Amorphous hydrogenated carbon (a--C:H), also known as diamond-like carbon (DLC) because of its hardness, has many useful properties such as chemical inertness, high wear resistance, high resistivity, and low dielectric constant (k&lt;3.2) such as described by Meyerson et al. in U.S. Pat. No. 4,647,494 which issued Mar. 3, 1987, Grill et al. in U.S. Pat. No. 5,462,784 which issued Oct. 31, 1995 and A. Grill and B. S. Meyerson, "Development and Status of Diamond-like Carbon", Chapter 5, in Synthetic Diamond: Emerging CVD Science and Technology, editors K. E. Spear and J. P. Dismukes, John Wiley and Sons, New York 1994. DLC films can be fabricated by a variety of methods including sputtering, ion beam sputtering, and dc or rf plasma assisted chemical vapor deposition with a variety of carbon-bearing source materials such as described above and by F. D. Bailey et al. in U.S. Pat. No. 5,470,661 which issued Nov. 28, 1995.
A number of useful DLC analogues may be synthesized by replacing some of the carbon or hydrogen in the a--C:H with other elements. For example, silicon-containing diamond-like carbon (SiDLC), a DLC analogue with 5-10% C replacement by Si, has a much higher resistance to oxygen-based reactive ion etching (RIE) than unmodified DLC. Fluorinated diamond like carbon (FDLC or a--C:F:H), a DLC analogue in which some or most of the H is replaced by F, has lower stresses than DLC as well as a lower dielectric constant (k&lt;2.8). Other additives to DLC or FDLC may include nitrogen, oxygen, germanium, and metallic elements.
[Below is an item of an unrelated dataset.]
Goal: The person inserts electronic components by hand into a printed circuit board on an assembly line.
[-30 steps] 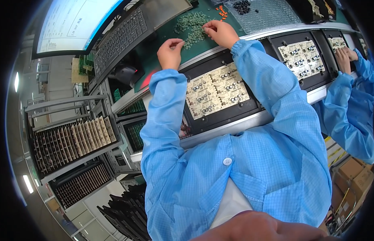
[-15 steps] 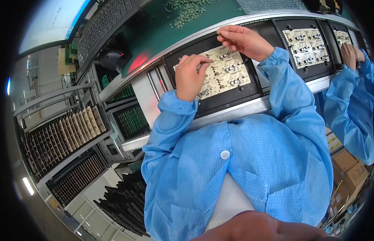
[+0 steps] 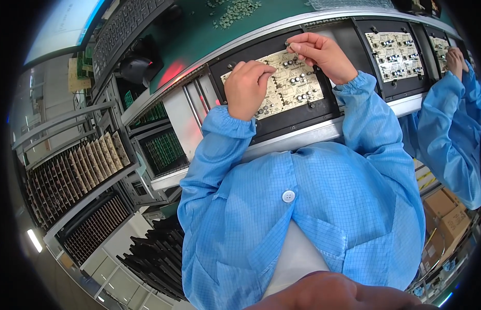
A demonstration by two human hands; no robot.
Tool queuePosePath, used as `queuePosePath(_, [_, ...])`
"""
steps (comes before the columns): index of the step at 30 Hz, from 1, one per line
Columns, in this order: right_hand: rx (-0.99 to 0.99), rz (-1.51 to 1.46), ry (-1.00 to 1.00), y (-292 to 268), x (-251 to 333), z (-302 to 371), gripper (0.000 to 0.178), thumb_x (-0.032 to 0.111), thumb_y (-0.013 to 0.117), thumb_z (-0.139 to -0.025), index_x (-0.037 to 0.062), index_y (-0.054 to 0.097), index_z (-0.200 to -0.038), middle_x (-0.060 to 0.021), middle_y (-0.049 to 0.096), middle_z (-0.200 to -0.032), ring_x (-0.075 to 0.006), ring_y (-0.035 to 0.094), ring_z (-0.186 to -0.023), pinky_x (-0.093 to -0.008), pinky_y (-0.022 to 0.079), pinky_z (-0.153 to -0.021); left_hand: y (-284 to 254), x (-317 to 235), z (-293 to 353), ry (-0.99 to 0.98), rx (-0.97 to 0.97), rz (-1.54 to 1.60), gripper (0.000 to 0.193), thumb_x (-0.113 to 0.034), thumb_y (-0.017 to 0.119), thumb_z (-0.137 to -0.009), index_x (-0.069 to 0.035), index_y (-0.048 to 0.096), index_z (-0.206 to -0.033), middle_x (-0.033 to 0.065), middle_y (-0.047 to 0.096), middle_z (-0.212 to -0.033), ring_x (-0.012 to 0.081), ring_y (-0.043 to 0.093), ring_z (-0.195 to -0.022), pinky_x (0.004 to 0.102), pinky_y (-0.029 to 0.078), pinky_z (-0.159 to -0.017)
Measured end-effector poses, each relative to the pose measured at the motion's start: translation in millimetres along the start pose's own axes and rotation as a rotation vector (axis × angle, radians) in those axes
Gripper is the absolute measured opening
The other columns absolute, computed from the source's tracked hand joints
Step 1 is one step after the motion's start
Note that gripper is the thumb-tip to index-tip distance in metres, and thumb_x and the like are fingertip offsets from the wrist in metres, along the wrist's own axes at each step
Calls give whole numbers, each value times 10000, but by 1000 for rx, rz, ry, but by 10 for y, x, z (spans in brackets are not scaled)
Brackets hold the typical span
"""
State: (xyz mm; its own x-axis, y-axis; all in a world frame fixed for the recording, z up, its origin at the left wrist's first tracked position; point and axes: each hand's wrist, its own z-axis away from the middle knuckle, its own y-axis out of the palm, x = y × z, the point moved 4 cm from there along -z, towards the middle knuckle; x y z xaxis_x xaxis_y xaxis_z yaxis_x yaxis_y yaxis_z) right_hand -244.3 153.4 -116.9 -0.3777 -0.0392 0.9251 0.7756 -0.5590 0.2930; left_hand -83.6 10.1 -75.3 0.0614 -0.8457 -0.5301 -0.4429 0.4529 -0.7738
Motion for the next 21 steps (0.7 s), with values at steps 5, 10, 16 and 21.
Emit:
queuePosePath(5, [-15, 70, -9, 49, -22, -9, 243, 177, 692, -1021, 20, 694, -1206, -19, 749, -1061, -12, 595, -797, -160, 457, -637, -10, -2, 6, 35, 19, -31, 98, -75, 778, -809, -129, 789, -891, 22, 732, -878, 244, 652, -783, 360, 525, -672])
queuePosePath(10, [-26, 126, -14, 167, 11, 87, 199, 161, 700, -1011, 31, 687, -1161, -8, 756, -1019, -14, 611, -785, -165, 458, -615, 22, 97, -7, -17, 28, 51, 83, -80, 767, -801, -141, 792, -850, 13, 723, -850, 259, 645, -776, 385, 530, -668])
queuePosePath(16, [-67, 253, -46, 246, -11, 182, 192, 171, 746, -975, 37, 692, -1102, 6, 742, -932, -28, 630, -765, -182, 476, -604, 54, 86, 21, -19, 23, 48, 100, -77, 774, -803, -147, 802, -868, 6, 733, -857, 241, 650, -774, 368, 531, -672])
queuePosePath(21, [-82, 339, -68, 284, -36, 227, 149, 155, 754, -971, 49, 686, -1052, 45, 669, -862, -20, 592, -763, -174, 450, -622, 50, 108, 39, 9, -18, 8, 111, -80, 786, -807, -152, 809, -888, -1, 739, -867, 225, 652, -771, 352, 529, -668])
The low dielectric constants of DLC and FDLC make them potentially useful as insulator materials in high performance VLSI and ULSI chips where interconnect wiring capacitance must be minimized. This use for DLC and FDLC is discussed by S. A. Cohen et al. in U.S. Pat. No. 5,559,367 which issued Sep. 24, 1996, entitled "Diamond-like carbon for use in VLSI and ULSI interconnect systems." However, these diamond-like materials can have high stresses and can change dimensionally after heating, making them difficult to use in their as-deposited form. For example, the high stresses in as-deposited DLC films can be high enough to produce a wafer bowing that interferes with lithography. Furthermore, since fabrication of back-end-of the line (BEOL) interconnect structures typically includes a final passivation anneal at 400.degree. C. for 4 hours, insulators used in these structures must be stable to such treatment.
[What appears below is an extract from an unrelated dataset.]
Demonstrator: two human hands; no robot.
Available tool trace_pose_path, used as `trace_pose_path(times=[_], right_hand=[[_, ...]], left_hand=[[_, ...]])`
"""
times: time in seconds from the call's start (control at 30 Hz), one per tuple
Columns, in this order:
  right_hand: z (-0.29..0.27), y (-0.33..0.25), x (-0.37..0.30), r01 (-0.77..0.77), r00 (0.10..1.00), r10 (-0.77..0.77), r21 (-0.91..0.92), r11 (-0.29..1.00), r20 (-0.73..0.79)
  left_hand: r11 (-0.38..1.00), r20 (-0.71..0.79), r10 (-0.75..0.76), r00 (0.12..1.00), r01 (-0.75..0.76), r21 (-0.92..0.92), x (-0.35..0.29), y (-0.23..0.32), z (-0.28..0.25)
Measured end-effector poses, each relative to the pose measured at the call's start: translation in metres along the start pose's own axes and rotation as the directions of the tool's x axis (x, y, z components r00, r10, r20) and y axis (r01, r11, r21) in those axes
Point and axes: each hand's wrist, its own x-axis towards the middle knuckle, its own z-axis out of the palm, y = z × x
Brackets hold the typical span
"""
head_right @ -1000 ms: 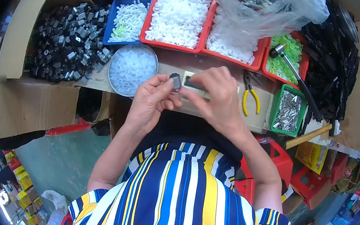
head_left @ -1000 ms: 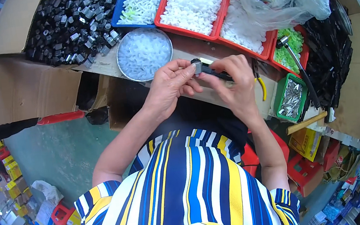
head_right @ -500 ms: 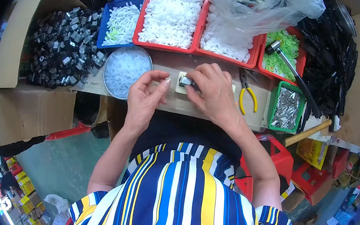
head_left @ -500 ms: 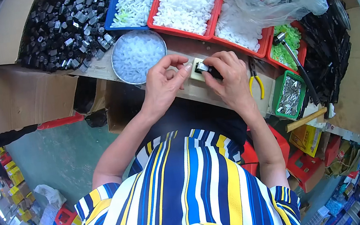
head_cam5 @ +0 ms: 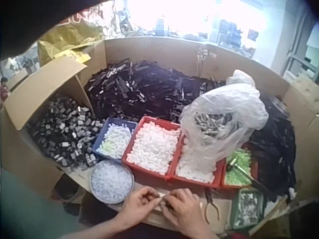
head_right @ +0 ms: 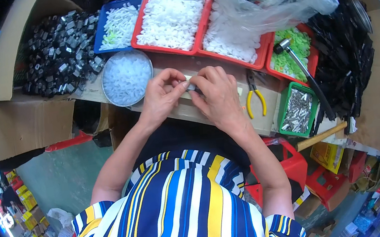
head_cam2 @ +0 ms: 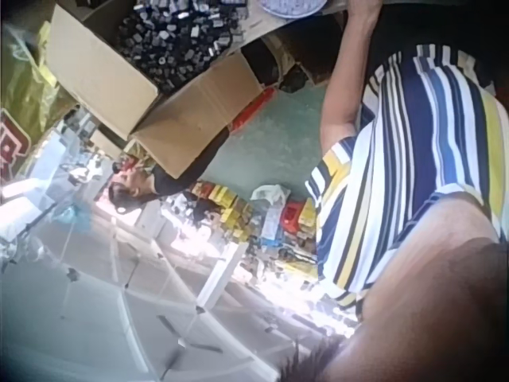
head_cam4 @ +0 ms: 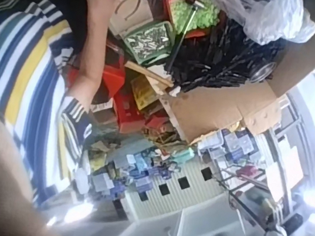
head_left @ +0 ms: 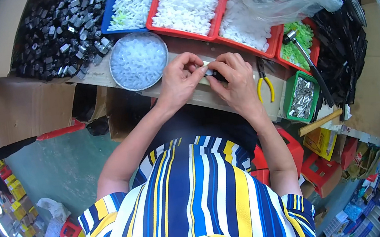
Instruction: Assembling small plastic parts using a jig, hammer, and pliers.
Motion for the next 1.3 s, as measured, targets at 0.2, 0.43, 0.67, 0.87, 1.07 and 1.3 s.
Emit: trace_pose_path(times=[0.2,0.43,0.67,0.87,1.07,1.3], right_hand=[[-0.009,0.0,-0.011,0.011,0.998,-0.008,0.053,0.999,-0.057],[-0.093,0.034,-0.073,-0.308,0.876,0.213,-0.163,0.937,-0.433],[-0.108,0.079,-0.124,-0.522,0.832,0.396,-0.307,0.795,-0.389],[-0.111,0.078,-0.113,-0.57,0.805,0.478,-0.234,0.788,-0.352],[-0.112,0.076,-0.11,-0.561,0.816,0.468,-0.272,0.782,-0.339],[-0.117,0.079,-0.113,-0.525,0.843,0.447,-0.275,0.806,-0.301]], left_hand=[[1.0,0.055,0.002,0.998,-0.004,0.031,0.003,-0.002,-0.003],[0.99,0.014,0.03,0.999,-0.031,0.14,-0.002,0.003,0.0],[0.712,0.092,0.398,0.913,-0.371,0.596,-0.008,0.022,0.001],[0.559,0.111,0.624,0.773,-0.541,0.628,0.022,0.051,-0.012],[0.31,0.233,0.679,0.696,-0.559,0.769,0.083,0.062,-0.016],[0.218,0.298,0.613,0.732,-0.519,0.826,0.11,0.063,-0.016]])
A common requirement for film stability is that film weight loss per hour be less than 0.5% at a selected temperature at or below 400.degree. C. The use of films not meeting this requirement may cause a number of problems in BEOL interconnect structures. Annealing-induced film shrinkage or expansion may change the final film dimensions, or in constrained films, put unacceptable stresses on the wiring structures. Film decomposition products produced during annealing may outgas and produce delamination and/or cracking, especially in multilayer structures.
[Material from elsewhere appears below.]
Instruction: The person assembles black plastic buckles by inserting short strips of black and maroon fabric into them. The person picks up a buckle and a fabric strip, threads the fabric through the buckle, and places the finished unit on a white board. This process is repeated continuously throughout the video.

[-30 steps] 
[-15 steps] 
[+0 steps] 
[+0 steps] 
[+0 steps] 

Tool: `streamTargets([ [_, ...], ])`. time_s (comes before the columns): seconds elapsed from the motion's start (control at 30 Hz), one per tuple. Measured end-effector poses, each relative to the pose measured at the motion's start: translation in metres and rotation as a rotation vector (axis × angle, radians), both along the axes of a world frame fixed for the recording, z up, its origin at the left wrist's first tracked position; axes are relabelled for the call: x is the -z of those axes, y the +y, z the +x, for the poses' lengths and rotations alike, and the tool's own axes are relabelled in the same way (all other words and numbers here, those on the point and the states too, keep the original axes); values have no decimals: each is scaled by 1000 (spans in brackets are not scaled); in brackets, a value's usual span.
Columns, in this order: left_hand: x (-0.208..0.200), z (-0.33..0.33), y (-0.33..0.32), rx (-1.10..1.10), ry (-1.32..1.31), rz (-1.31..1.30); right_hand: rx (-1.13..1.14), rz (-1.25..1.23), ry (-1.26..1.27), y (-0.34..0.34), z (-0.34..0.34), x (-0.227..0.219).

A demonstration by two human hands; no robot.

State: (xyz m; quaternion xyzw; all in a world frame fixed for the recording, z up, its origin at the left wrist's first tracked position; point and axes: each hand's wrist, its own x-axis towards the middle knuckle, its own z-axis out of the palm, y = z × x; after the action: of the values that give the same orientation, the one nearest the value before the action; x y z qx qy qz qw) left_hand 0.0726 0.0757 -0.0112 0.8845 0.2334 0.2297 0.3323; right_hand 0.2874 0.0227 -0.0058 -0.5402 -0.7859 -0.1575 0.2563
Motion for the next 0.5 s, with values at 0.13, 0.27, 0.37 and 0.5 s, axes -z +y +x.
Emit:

While film thermal stability may be improved by adjusting the deposition conditions, such improvements typically come with the expense of undesirably higher dielectric constants, as reported by Grill et al. in "Diamond-like carbon materials as low epsilon dielectrics for multilevel interconnects in ULSI", Mat. Res. Soc. Symp. Proc. 443 xxx (1997).
It is thus an object of this invention to provide a method for stabilizing carbon-based insulating films such as DLC and FDLC.
It is a further object of this invention to provide a stabilization method that is effective and economical in time and cost.
It is still a further object of this invention to provide a stabilization method which may also act to lower the dielectric constant of carbon-based insulating films such as DLC and FDLC.